═══ Provided records
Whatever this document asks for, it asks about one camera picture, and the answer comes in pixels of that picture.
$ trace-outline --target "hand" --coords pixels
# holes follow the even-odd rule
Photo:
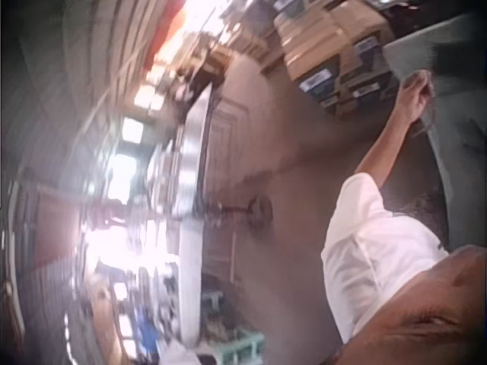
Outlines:
[[[405,78],[399,87],[393,116],[410,126],[421,117],[432,97],[431,72],[415,71]]]

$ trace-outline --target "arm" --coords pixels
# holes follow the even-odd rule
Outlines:
[[[411,124],[421,117],[432,95],[431,75],[417,71],[401,84],[396,105],[380,137],[355,173],[368,173],[379,188],[392,170]]]

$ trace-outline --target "concrete floor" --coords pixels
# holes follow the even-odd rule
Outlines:
[[[283,67],[264,78],[245,58],[234,61],[222,93],[246,105],[249,117],[227,128],[227,143],[210,146],[210,158],[224,159],[211,166],[226,167],[228,178],[213,179],[208,197],[245,206],[254,195],[266,194],[274,221],[265,236],[253,235],[241,222],[208,228],[205,272],[222,280],[241,315],[266,335],[269,365],[318,364],[341,345],[323,285],[326,229],[343,181],[380,133],[392,102],[338,120],[303,95]],[[383,188],[385,205],[398,209],[434,188],[442,192],[428,139],[409,139]],[[441,202],[433,209],[445,222]],[[230,257],[233,231],[230,284],[224,258]]]

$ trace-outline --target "short sleeve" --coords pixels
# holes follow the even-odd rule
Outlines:
[[[355,174],[343,183],[329,222],[325,246],[353,235],[368,221],[391,216],[392,213],[384,208],[374,179],[367,173]]]

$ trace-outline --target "man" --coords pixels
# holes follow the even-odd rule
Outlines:
[[[325,363],[487,363],[485,249],[448,255],[425,225],[385,210],[379,192],[432,93],[428,71],[402,83],[381,136],[343,184],[322,260],[345,347]]]

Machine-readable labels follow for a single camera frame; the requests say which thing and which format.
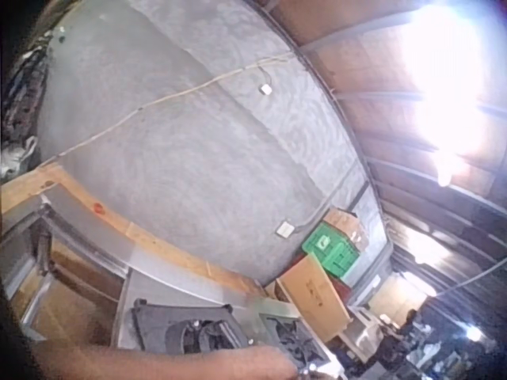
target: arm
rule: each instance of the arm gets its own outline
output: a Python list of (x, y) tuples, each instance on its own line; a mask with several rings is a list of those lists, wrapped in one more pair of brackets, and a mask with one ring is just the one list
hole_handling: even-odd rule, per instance
[(43, 342), (33, 351), (48, 379), (289, 380), (296, 376), (292, 362), (267, 346), (168, 356)]

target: ceiling
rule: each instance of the ceiling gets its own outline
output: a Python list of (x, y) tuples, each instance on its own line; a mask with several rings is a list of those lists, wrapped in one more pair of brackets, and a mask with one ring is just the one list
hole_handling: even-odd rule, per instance
[[(457, 12), (473, 12), (480, 27), (484, 74), (473, 108), (481, 142), (458, 154), (459, 172), (441, 187), (438, 148), (421, 128), (425, 98), (403, 51), (407, 25), (429, 3), (257, 0), (252, 5), (292, 40), (333, 97), (374, 184), (395, 244), (395, 268), (416, 273), (441, 292), (507, 257), (507, 33), (500, 7), (491, 12), (492, 7), (477, 10), (474, 2), (453, 2)], [(459, 116), (447, 121), (461, 123)], [(425, 250), (429, 257), (440, 250), (441, 258), (417, 264), (414, 255), (425, 260)], [(428, 305), (450, 318), (497, 329), (507, 323), (507, 301), (498, 295), (506, 285), (504, 266)]]

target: hand
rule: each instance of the hand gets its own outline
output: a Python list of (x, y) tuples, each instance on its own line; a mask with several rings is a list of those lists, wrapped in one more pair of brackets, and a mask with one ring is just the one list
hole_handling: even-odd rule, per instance
[(214, 352), (224, 366), (231, 366), (234, 378), (251, 380), (292, 380), (297, 378), (294, 363), (278, 348), (253, 346)]

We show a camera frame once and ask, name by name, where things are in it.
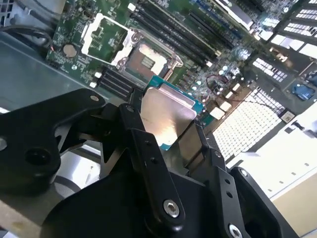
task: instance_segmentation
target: screw hole
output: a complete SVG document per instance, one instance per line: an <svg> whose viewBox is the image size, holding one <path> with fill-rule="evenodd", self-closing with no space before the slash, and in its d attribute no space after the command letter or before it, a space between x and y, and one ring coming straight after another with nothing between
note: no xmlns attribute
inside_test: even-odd
<svg viewBox="0 0 317 238"><path fill-rule="evenodd" d="M228 197L233 198L231 192L228 192L228 191L227 191L227 195L228 195Z"/></svg>
<svg viewBox="0 0 317 238"><path fill-rule="evenodd" d="M169 208L169 210L171 210L171 212L175 212L176 211L176 208L171 203L169 203L167 207Z"/></svg>
<svg viewBox="0 0 317 238"><path fill-rule="evenodd" d="M159 163L158 160L154 157L151 157L151 162L155 165L157 165Z"/></svg>
<svg viewBox="0 0 317 238"><path fill-rule="evenodd" d="M25 153L25 160L31 165L43 166L50 162L51 155L44 149L35 148Z"/></svg>
<svg viewBox="0 0 317 238"><path fill-rule="evenodd" d="M237 236L237 237L239 237L239 233L238 233L238 231L236 231L236 230L233 230L233 233Z"/></svg>

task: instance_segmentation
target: black memory slot
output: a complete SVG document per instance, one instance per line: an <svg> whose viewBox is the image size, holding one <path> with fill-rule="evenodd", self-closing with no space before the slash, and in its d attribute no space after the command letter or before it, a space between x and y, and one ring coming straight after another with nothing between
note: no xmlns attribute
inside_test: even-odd
<svg viewBox="0 0 317 238"><path fill-rule="evenodd" d="M158 7L154 6L153 4L149 2L145 2L144 4L142 4L142 8L143 9L140 9L140 10L147 12L151 16L157 16L158 11L160 10ZM197 48L201 49L202 51L207 52L208 54L211 55L213 59L216 58L216 55L212 49L206 46L203 42L196 39L195 36L191 32L189 32L187 29L185 29L180 24L178 24L174 19L168 17L163 12L162 14L160 14L159 18L157 19L161 22L162 25L166 25L169 28L171 28L176 34L181 36L187 42L195 45Z"/></svg>
<svg viewBox="0 0 317 238"><path fill-rule="evenodd" d="M132 82L109 68L104 70L99 86L125 101L129 99L134 87Z"/></svg>
<svg viewBox="0 0 317 238"><path fill-rule="evenodd" d="M140 9L138 12L141 16L143 16L145 19L149 20L150 22L155 23L155 25L158 27L158 29L164 31L166 34L169 34L172 38L177 40L180 44L185 46L186 48L190 49L192 52L197 54L201 58L205 58L206 60L212 61L215 58L215 54L213 53L214 58L210 58L209 56L206 55L204 51L202 51L200 48L196 47L193 44L190 44L190 41L187 39L184 39L181 35L177 34L173 29L170 29L168 26L163 24L161 21L156 20L154 17L152 17L150 14L147 12L143 11Z"/></svg>
<svg viewBox="0 0 317 238"><path fill-rule="evenodd" d="M122 91L125 91L127 94L129 94L132 91L132 88L123 82L121 82L119 79L115 78L114 76L106 73L103 75L103 79L109 82L109 85L113 85L114 87L120 88Z"/></svg>
<svg viewBox="0 0 317 238"><path fill-rule="evenodd" d="M99 84L99 87L106 89L107 91L109 91L110 93L112 93L113 95L121 98L122 100L127 101L129 98L129 95L123 93L122 91L118 90L117 88L113 88L111 87L106 81L101 81Z"/></svg>
<svg viewBox="0 0 317 238"><path fill-rule="evenodd" d="M148 21L143 16L139 15L138 13L133 13L132 18L137 20L139 24L149 31L153 36L161 39L164 43L171 45L174 47L177 51L181 52L182 54L186 55L188 58L190 58L193 62L197 63L199 66L204 67L206 66L206 62L199 58L196 54L191 52L189 49L183 47L179 44L179 42L175 41L174 39L171 39L171 37L158 29L156 29L156 25L153 22Z"/></svg>
<svg viewBox="0 0 317 238"><path fill-rule="evenodd" d="M234 45L230 41L228 41L226 38L221 36L217 31L215 31L212 27L210 27L207 23L205 23L200 17L198 17L192 11L189 13L189 18L191 21L197 24L203 31L213 35L218 41L220 41L228 49L232 50L234 48Z"/></svg>
<svg viewBox="0 0 317 238"><path fill-rule="evenodd" d="M257 0L241 0L244 5L258 14L265 12L265 9Z"/></svg>
<svg viewBox="0 0 317 238"><path fill-rule="evenodd" d="M118 71L107 68L107 71L105 73L110 74L113 77L117 78L120 82L123 82L129 88L139 88L140 90L142 90L140 87L138 87L136 84L131 82L131 80L129 80L128 78L120 74Z"/></svg>

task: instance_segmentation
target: gray metal surface
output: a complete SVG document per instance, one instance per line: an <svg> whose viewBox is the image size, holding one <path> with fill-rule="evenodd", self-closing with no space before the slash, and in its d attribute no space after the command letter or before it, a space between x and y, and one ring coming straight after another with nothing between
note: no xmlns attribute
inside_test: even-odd
<svg viewBox="0 0 317 238"><path fill-rule="evenodd" d="M149 88L143 97L141 118L159 146L172 145L195 117L194 110L157 88Z"/></svg>
<svg viewBox="0 0 317 238"><path fill-rule="evenodd" d="M0 107L9 111L83 87L5 33L0 34L0 52Z"/></svg>

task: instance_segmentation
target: black bracket
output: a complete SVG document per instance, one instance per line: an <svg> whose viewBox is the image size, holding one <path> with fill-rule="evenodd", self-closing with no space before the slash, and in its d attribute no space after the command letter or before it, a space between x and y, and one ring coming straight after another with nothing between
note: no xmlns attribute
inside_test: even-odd
<svg viewBox="0 0 317 238"><path fill-rule="evenodd" d="M0 137L7 144L0 151L1 190L30 194L48 188L60 166L57 145L74 121L104 105L97 93L79 89L1 115Z"/></svg>

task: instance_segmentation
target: vent grille
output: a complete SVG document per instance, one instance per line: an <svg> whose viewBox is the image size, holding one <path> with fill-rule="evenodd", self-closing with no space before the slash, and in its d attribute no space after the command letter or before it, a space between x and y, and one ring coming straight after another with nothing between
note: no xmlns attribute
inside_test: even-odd
<svg viewBox="0 0 317 238"><path fill-rule="evenodd" d="M245 101L213 132L225 160L248 151L281 122L283 106L265 91L254 90Z"/></svg>
<svg viewBox="0 0 317 238"><path fill-rule="evenodd" d="M14 0L0 0L0 26L5 26L5 21L10 18Z"/></svg>

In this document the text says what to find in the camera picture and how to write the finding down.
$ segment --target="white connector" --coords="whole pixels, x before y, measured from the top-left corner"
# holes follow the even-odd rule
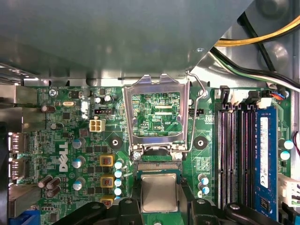
[[[90,120],[90,132],[105,131],[105,120]]]
[[[300,207],[300,181],[278,174],[279,203],[284,202],[289,207]]]
[[[267,107],[271,106],[271,104],[272,104],[271,97],[263,97],[256,103],[259,109],[266,109]]]

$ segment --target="dell logo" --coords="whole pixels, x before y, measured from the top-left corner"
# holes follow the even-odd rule
[[[65,144],[60,144],[60,149],[64,149],[63,151],[60,151],[60,172],[68,172],[68,143],[65,142]]]

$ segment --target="ram slot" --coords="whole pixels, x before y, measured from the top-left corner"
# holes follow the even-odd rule
[[[217,117],[218,207],[236,200],[236,112],[219,111]]]
[[[240,111],[238,115],[238,202],[253,206],[253,157],[255,147],[255,113]]]

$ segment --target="blue ram stick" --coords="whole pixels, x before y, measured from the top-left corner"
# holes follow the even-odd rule
[[[277,109],[256,112],[254,159],[254,209],[278,221],[278,130]]]

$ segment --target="yellow wire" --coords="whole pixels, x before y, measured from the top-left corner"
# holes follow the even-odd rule
[[[285,33],[289,31],[290,29],[296,27],[297,25],[300,24],[300,15],[294,19],[292,22],[290,22],[288,25],[285,27],[281,28],[280,30],[277,30],[271,34],[263,35],[260,37],[255,37],[255,38],[250,38],[250,39],[244,39],[244,40],[219,40],[215,46],[217,47],[230,47],[230,46],[241,46],[241,45],[249,45],[253,44],[259,41],[266,40],[268,38],[275,37],[277,35],[280,35],[282,33]]]

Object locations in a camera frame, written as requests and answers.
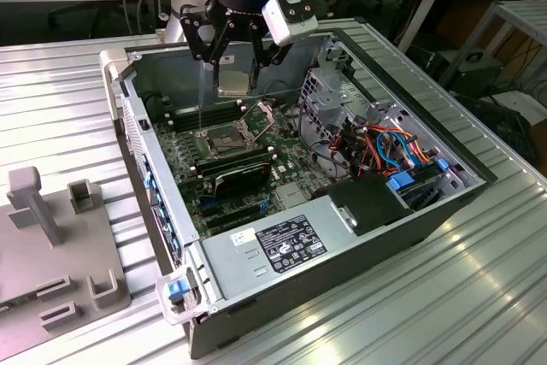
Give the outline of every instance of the power supply label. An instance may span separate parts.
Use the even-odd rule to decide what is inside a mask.
[[[259,231],[256,238],[273,270],[280,274],[326,253],[325,245],[305,215]]]

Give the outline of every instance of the electronic equipment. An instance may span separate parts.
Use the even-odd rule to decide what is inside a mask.
[[[457,50],[435,53],[426,65],[426,73],[439,81],[457,54]],[[446,90],[476,98],[489,96],[489,89],[502,70],[503,64],[497,58],[486,51],[474,50],[462,62]]]
[[[248,70],[253,46],[225,57],[221,75]],[[192,358],[419,243],[496,180],[339,29],[298,40],[245,99],[219,97],[206,72],[201,111],[187,47],[101,61],[173,271],[156,294]]]

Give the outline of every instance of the aluminum extrusion table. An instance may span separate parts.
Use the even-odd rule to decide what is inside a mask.
[[[157,39],[1,49],[0,190],[8,168],[30,163],[40,168],[46,191],[79,178],[99,183],[132,295],[127,309],[7,364],[545,363],[547,180],[372,27],[353,20],[322,26],[343,28],[499,181],[426,241],[191,362],[182,327],[162,319],[155,299],[159,270],[97,60],[100,50]],[[356,76],[376,98],[385,95],[367,71]]]
[[[456,73],[456,70],[463,63],[463,60],[468,56],[473,47],[479,42],[480,37],[488,28],[488,26],[494,21],[496,17],[502,18],[505,23],[497,35],[486,47],[486,51],[494,54],[496,49],[502,43],[503,39],[508,35],[511,27],[519,29],[525,33],[529,38],[532,38],[536,42],[547,46],[547,2],[545,1],[531,1],[531,2],[494,2],[485,15],[480,20],[479,24],[474,28],[462,46],[456,59],[448,66],[443,74],[443,77],[439,81],[440,85],[446,86],[450,83],[450,80]],[[547,71],[547,59],[545,62],[539,65],[534,73],[528,78],[524,86],[524,90],[528,89],[530,84]]]

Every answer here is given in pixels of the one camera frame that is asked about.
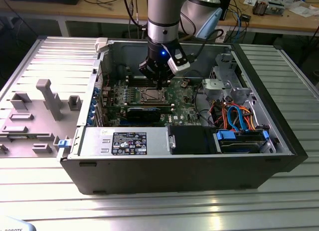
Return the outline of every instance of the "warning label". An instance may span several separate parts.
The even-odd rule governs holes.
[[[146,132],[113,133],[112,155],[146,154]]]

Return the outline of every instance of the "gray plastic part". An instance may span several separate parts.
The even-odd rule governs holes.
[[[11,114],[10,120],[33,120],[34,116],[30,113]]]
[[[55,136],[55,139],[53,141],[53,147],[55,148],[56,151],[59,151],[58,143],[60,141],[60,138],[58,136]]]
[[[4,144],[0,144],[0,153],[6,154],[8,148]]]
[[[52,133],[47,135],[37,135],[36,137],[39,141],[54,141],[54,135]]]
[[[26,126],[4,126],[2,132],[8,133],[26,133],[28,128]]]
[[[25,112],[27,107],[24,103],[32,102],[29,96],[23,92],[17,92],[11,99],[11,104],[17,110],[17,112]]]
[[[80,96],[78,95],[70,95],[68,104],[71,111],[80,111],[82,107],[82,102]]]
[[[52,149],[48,144],[33,144],[32,150],[36,154],[52,153]]]
[[[51,115],[51,112],[47,110],[43,104],[43,100],[33,100],[31,103],[26,103],[28,112],[34,116],[33,120],[11,120],[11,114],[20,114],[13,108],[11,113],[8,115],[0,131],[4,126],[26,126],[28,132],[26,135],[36,134],[45,135],[52,133],[55,137],[59,136],[60,139],[64,139],[65,136],[71,138],[74,137],[76,130],[76,124],[79,117],[79,111],[70,111],[67,100],[62,100],[62,107],[60,109],[63,114],[63,122],[57,122]],[[3,143],[10,150],[6,154],[6,157],[54,157],[57,151],[53,147],[53,141],[39,141],[37,137],[33,139],[12,139],[8,138],[12,134],[0,133],[0,143]],[[33,152],[32,147],[34,143],[48,143],[52,148],[52,153],[48,154],[36,154]]]
[[[58,93],[53,93],[53,95],[54,95],[54,100],[55,100],[56,104],[57,104],[57,105],[59,106],[59,108],[61,109],[61,107],[62,107],[62,101],[60,100],[59,94],[58,94]],[[44,103],[46,109],[49,110],[50,107],[48,107],[48,105],[46,104],[46,101],[45,101],[45,100],[43,101],[43,103]]]
[[[51,81],[49,79],[39,79],[35,87],[42,92],[54,120],[58,121],[62,119],[62,114],[60,112],[59,103],[55,101],[54,95],[50,89],[50,85]]]

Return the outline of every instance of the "blue latch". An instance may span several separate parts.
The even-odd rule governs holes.
[[[68,148],[71,147],[72,140],[59,140],[58,147],[59,148]]]
[[[87,120],[86,120],[86,123],[87,123],[88,125],[93,125],[93,120],[87,119]]]
[[[93,94],[94,94],[94,95],[100,94],[100,89],[97,88],[97,87],[94,87],[94,89],[93,89]]]
[[[263,131],[263,135],[264,135],[266,140],[269,140],[269,134],[266,130]]]
[[[222,140],[222,139],[235,140],[236,135],[233,131],[221,130],[217,132],[217,139],[218,140]]]
[[[93,112],[92,112],[92,111],[89,111],[88,116],[89,116],[90,118],[92,118],[92,117],[94,116]]]

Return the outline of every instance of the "aluminum workbench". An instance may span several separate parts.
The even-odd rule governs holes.
[[[12,95],[30,91],[40,77],[59,83],[54,92],[61,99],[81,97],[97,57],[95,41],[37,40],[0,93],[0,124],[10,113]],[[319,230],[319,94],[284,51],[241,47],[309,156],[292,172],[275,175],[257,190],[87,196],[78,191],[55,152],[21,155],[0,159],[1,212],[32,223],[38,231]],[[73,69],[66,72],[68,65],[52,64],[52,58],[69,62]],[[70,73],[82,75],[75,92],[67,89]]]

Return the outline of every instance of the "wooden table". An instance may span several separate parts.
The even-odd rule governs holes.
[[[23,17],[56,20],[60,26],[61,34],[63,36],[69,36],[66,21],[128,23],[129,19],[123,0],[113,2],[113,5],[111,6],[112,9],[101,7],[97,4],[90,4],[84,0],[80,0],[77,5],[7,1],[10,6]],[[243,13],[251,16],[251,21],[247,29],[251,32],[313,35],[319,24],[318,16],[310,16],[305,18],[288,10],[284,12],[283,16],[256,16],[252,14],[252,6],[244,5],[243,1],[244,0],[236,0],[236,3]],[[307,2],[319,2],[319,0],[307,0]],[[138,0],[138,5],[139,20],[141,23],[146,23],[146,0]],[[16,16],[6,6],[3,0],[0,0],[0,16]],[[218,23],[219,28],[222,28],[225,31],[233,29],[233,26],[235,25],[236,20],[233,18],[233,15],[230,12],[228,12],[224,21],[220,21]]]

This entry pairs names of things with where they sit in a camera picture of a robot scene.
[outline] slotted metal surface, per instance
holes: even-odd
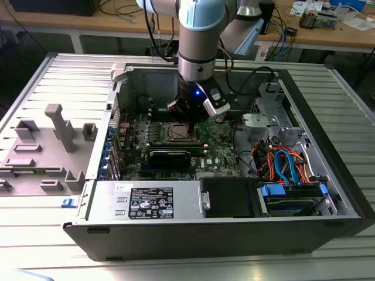
[[[62,103],[65,118],[70,118],[73,126],[80,127],[85,122],[81,118],[99,121],[110,90],[106,83],[110,83],[111,66],[126,61],[163,63],[146,57],[77,54],[60,54],[47,60],[40,77],[34,80],[21,106],[9,118],[9,124],[15,124],[15,119],[23,115],[38,116],[39,122],[48,124],[42,116],[48,102]],[[256,68],[264,64],[236,62],[236,65]],[[289,71],[375,207],[375,126],[368,110],[334,71],[322,65],[266,65],[282,66]],[[1,146],[5,147],[3,152],[15,137],[11,125],[6,125],[0,134]],[[375,280],[375,227],[355,237],[334,239],[312,254],[91,261],[61,229],[60,223],[75,211],[61,209],[63,199],[59,196],[0,197],[0,256],[6,257],[2,259],[2,266],[31,270],[54,280],[71,280],[72,277],[74,280]],[[157,241],[150,234],[150,241],[145,243]]]

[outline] power supply label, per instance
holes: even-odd
[[[129,217],[173,218],[173,188],[131,189]]]

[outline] floor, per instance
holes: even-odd
[[[34,33],[33,36],[49,52],[74,53],[70,38],[66,35]],[[8,42],[0,51],[0,117],[6,113],[6,109],[11,106],[45,57],[44,51],[27,33],[18,33],[18,37],[20,43],[17,46]],[[117,49],[117,41],[114,37],[83,36],[83,44],[86,52],[92,54],[145,55],[149,40],[124,38],[121,52]],[[253,60],[256,51],[255,47],[245,59]],[[288,61],[297,62],[301,53],[302,50],[293,50]],[[319,50],[305,50],[300,62],[317,63],[322,53]],[[349,84],[353,84],[363,64],[363,55],[336,52],[328,55],[325,63],[333,65]],[[374,80],[375,71],[372,70],[357,89],[357,93],[372,110],[375,110],[375,102],[371,100],[371,95],[375,93]]]

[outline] green circuit board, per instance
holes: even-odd
[[[240,167],[233,159],[230,145],[232,129],[227,121],[217,124],[214,119],[195,126],[194,137],[185,141],[184,133],[176,132],[182,124],[152,122],[139,116],[130,122],[131,130],[123,145],[125,170],[122,180],[197,180],[202,176],[240,176]],[[181,150],[191,152],[190,167],[181,170],[148,169],[148,154],[155,150]]]

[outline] motherboard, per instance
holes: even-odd
[[[122,123],[122,180],[199,180],[240,176],[231,148],[229,121],[209,119],[193,133],[176,122],[155,122],[138,115]]]

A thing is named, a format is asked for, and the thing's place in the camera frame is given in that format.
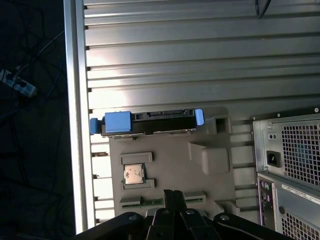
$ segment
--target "power supply fan grille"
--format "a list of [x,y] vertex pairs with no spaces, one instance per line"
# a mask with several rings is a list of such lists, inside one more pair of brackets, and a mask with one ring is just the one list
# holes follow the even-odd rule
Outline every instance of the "power supply fan grille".
[[320,130],[316,125],[282,127],[284,168],[289,177],[320,186]]

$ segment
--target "metal frame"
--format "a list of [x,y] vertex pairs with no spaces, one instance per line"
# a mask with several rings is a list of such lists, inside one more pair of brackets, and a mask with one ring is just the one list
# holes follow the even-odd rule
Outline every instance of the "metal frame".
[[[114,210],[111,169],[93,179],[100,154],[110,161],[109,140],[89,134],[89,117],[223,106],[237,121],[316,104],[319,12],[315,0],[277,0],[258,21],[251,0],[64,0],[76,232]],[[250,140],[251,131],[231,136],[235,146]],[[238,167],[237,183],[254,185],[254,168]]]
[[[312,198],[316,198],[320,201],[319,191],[266,172],[259,172],[258,178],[262,178],[264,180],[273,182],[272,190],[274,188],[274,219],[276,220],[275,229],[278,233],[283,234],[282,218],[284,214],[280,213],[280,206],[284,208],[285,214],[289,213],[295,218],[303,220],[306,224],[313,227],[317,231],[320,230],[320,207],[318,205],[319,203],[316,204],[306,198],[300,197],[297,194],[294,194],[286,190],[284,186],[288,186],[292,189],[298,190],[299,192],[311,196]],[[260,215],[262,214],[261,202],[261,199],[259,199]]]
[[65,0],[64,16],[75,227],[81,233],[96,225],[83,1]]
[[[254,133],[254,146],[255,146],[255,159],[256,159],[256,169],[257,172],[267,171],[269,173],[281,176],[283,178],[287,178],[291,181],[298,182],[302,185],[306,185],[310,188],[314,188],[320,191],[320,186],[316,186],[315,184],[311,184],[302,180],[295,179],[293,177],[287,176],[285,172],[285,166],[282,162],[281,167],[274,167],[267,163],[267,151],[276,151],[281,154],[281,159],[284,159],[284,150],[282,145],[281,138],[281,126],[282,125],[304,125],[306,123],[318,125],[320,123],[320,114],[318,108],[307,108],[312,109],[312,112],[308,111],[308,113],[312,113],[310,115],[299,115],[299,110],[297,111],[296,116],[289,117],[281,117],[284,115],[282,112],[266,114],[263,117],[257,117],[259,119],[264,119],[270,116],[279,116],[278,118],[266,119],[266,120],[254,120],[253,121],[253,133]],[[267,138],[267,133],[275,133],[278,134],[277,142],[270,141]]]

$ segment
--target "metal panel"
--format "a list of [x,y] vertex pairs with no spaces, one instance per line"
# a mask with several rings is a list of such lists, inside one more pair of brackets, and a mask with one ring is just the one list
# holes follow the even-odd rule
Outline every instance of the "metal panel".
[[[77,233],[96,224],[97,202],[113,198],[109,178],[93,180],[92,154],[104,158],[110,147],[90,136],[89,117],[224,107],[246,120],[320,100],[316,0],[271,1],[262,20],[252,0],[64,0],[64,8]],[[232,147],[252,145],[243,136],[232,135]],[[237,187],[255,184],[251,169],[235,169]]]
[[[319,117],[312,114],[253,122],[257,170],[320,190]],[[267,151],[280,154],[280,166],[268,164]]]
[[270,173],[259,173],[258,177],[274,184],[276,231],[294,239],[317,239],[320,192]]

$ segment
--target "black surface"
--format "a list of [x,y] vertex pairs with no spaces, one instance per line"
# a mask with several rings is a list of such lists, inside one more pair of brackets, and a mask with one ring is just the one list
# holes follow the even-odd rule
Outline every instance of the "black surface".
[[281,154],[276,151],[266,151],[266,160],[268,165],[281,168]]
[[146,121],[135,121],[131,123],[130,132],[110,132],[106,133],[106,125],[102,125],[102,136],[127,136],[133,134],[152,135],[154,132],[178,131],[186,129],[195,129],[197,127],[197,120],[195,116],[179,117]]

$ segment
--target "dark background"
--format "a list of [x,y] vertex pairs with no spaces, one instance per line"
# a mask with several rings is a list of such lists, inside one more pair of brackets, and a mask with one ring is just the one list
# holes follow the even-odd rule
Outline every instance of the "dark background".
[[75,234],[64,35],[30,62],[63,30],[63,0],[0,0],[0,71],[38,88],[0,82],[0,240]]
══════
**Exercise details:**
Could you find every line in the records above that contains the word "requests" and copy it?

**Answer to the exercise:**
Machine-readable labels follow for a single camera frame; the requests say which thing and which format.
Object locations in a camera frame, written as requests and answers.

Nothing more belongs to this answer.